The boomers. The boomers. The boomers. I was raised by a divorced single working mother. My dad died trying to rob a bank. I grew up in a series of small apartments, wearing mostly second-hand clothes and going to public school, where in the 1960s, because I was the product of a “broken home” I was treated like a problem child even though I was pretty well behaved. That didn’t change until high school. I was the first male in dad’s side of the family to finish grade school and get a diploma. I did three semesters of community college and then had to go to work to support mom and me. For most of my life I had no idea how I was going to earn a living and resigned myself to a low income life lived in rooms rented in other people’s houses. Before I started earning a good living as a software developer I had no car, and no prospects. Seen from within, the life I am living now seems an absolute miracle to me.

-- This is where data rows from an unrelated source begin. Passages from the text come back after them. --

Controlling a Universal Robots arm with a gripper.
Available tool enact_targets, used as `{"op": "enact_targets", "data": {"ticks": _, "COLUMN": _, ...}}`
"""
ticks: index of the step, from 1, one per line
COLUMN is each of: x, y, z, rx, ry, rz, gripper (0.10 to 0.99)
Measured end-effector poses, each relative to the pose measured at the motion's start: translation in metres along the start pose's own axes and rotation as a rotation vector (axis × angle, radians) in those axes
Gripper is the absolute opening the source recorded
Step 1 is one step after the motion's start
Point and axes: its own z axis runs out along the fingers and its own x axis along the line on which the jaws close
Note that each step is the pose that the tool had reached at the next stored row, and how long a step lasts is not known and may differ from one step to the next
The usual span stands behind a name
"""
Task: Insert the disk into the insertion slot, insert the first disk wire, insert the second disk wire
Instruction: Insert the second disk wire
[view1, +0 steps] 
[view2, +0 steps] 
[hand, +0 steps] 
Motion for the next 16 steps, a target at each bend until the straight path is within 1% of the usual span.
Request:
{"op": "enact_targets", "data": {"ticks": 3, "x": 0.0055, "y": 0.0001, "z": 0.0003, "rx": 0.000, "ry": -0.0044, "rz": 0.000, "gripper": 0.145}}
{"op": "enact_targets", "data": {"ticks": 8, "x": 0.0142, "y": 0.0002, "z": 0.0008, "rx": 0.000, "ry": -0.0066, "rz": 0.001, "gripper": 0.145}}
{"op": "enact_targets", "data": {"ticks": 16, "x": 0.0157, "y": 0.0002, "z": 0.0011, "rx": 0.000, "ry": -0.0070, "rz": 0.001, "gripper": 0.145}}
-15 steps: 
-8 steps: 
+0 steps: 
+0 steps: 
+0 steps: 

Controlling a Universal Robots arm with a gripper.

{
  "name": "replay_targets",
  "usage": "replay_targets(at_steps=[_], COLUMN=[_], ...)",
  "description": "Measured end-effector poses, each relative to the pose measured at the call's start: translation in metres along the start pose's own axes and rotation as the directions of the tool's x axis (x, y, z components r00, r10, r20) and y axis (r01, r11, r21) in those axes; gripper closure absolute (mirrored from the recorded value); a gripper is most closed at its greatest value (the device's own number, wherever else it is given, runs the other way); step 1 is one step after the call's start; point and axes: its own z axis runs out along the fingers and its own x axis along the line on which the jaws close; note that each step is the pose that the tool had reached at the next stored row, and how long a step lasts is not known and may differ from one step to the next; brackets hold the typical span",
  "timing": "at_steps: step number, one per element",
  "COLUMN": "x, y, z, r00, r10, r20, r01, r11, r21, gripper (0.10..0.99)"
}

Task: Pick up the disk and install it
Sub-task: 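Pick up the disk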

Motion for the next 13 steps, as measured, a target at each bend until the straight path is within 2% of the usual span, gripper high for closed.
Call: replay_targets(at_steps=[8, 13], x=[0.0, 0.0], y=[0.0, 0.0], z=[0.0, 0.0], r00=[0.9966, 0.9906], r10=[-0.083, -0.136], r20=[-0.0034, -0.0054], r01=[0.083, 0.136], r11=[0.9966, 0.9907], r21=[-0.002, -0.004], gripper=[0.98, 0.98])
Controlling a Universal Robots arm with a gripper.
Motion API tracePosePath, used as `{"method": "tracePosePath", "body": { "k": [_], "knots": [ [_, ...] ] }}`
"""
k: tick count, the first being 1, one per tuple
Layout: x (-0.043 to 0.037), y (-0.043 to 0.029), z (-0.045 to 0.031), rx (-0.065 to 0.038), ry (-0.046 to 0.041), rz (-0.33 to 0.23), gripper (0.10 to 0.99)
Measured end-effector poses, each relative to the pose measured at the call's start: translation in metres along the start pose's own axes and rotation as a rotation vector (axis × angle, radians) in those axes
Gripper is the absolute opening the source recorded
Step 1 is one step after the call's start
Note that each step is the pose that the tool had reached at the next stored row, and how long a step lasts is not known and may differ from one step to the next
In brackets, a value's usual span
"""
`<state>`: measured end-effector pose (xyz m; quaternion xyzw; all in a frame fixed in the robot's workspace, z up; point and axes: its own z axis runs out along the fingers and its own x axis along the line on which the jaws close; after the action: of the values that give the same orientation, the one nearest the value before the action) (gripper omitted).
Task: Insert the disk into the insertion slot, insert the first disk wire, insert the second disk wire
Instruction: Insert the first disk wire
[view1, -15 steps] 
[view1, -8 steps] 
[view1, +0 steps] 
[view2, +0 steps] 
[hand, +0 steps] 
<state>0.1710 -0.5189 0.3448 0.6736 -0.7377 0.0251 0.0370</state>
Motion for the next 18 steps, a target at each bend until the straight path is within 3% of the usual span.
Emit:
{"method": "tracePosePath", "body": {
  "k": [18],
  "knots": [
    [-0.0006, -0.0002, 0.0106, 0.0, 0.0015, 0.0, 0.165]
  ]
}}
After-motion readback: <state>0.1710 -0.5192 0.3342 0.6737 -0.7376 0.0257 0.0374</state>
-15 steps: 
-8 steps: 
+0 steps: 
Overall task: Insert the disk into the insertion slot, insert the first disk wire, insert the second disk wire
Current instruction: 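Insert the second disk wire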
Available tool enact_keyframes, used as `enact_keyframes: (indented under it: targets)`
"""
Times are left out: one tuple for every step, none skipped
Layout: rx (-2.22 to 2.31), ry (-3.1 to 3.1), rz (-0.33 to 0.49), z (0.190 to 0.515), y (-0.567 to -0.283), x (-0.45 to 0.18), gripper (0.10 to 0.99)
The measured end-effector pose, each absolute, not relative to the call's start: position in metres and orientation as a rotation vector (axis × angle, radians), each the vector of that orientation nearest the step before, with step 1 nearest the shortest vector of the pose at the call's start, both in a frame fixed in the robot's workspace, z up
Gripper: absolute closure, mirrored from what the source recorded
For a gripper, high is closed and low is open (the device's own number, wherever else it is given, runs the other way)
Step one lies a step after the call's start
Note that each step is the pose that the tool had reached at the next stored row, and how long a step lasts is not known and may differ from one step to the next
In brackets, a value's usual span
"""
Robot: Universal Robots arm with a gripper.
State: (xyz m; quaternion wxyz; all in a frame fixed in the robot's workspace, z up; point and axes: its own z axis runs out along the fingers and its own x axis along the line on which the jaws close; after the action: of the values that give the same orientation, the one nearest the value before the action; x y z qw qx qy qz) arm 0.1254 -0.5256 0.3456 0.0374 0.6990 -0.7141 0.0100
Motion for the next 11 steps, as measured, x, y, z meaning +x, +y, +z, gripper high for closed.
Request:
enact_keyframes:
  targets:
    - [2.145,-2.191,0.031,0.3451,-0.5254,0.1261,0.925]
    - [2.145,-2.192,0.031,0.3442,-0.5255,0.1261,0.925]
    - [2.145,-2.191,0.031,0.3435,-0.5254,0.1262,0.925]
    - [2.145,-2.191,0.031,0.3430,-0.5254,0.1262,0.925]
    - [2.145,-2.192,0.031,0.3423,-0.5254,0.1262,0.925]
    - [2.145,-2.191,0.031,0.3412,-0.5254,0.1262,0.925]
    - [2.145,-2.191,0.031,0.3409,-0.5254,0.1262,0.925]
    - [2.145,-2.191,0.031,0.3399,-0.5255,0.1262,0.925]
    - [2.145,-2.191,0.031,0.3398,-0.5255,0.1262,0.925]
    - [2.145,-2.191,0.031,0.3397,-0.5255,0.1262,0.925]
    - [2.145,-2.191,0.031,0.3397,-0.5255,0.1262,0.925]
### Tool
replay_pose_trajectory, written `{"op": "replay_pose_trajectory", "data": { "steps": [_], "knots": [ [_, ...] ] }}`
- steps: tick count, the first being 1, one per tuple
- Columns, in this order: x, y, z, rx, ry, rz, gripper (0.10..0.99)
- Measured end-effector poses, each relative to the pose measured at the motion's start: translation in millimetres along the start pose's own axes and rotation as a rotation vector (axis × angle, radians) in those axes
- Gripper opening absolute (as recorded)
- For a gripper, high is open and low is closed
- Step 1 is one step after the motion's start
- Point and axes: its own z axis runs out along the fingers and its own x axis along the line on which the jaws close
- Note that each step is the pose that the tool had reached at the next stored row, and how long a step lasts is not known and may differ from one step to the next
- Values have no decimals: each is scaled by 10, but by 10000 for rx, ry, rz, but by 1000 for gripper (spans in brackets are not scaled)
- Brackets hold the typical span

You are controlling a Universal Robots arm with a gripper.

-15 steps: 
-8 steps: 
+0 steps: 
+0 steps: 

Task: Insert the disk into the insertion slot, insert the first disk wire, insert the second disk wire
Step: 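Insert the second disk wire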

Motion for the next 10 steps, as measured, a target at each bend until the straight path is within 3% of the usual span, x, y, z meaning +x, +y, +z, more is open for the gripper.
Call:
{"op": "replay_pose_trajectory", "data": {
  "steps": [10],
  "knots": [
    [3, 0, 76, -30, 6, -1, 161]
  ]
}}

And I look at what the republicans and their billionaire money teats are doing to All Of Us let alone the next generation with a dull horror, Because I Led That Life, I can imagine perfectly well what it could easily have become had I not had the lucky break that allowed me to escape it, and I don’t want it happening to Anyone Else.
But no…I’m a boomer. And a Dirty Fucking Hippy. Who was doing Manpower temp jobs and living with mom when I was the age Klein and Illing are now, and I am a sociopath who doesn’t care who he’s screwing out of a future.
Whatever. If playing Wall Street’s game of Blame The Other Guy We’re Screwing Too works for Vox, Klein, Illing et. al. then fine. Enjoy the cheap thrills of the blame game while I watch people who wish to bury the past, and people who’ve read all the books, keep on grimly repeating it. And…pay attention now…I don’t particularly care if people who don’t know me from Adam hate me for being something I can’t help being. I was fine with that even before I knew that I am gay. I learned how not to give a flying fuck about that even before my grade school teachers told me I was a problem child because my mother was divorced. I learned how not to care long before all that, while being hated, or at best patronized, by members of my own family for being my father’s son. And I will not wear your goddamned labels, and I will not carry your goddamned baggage. Go to hell.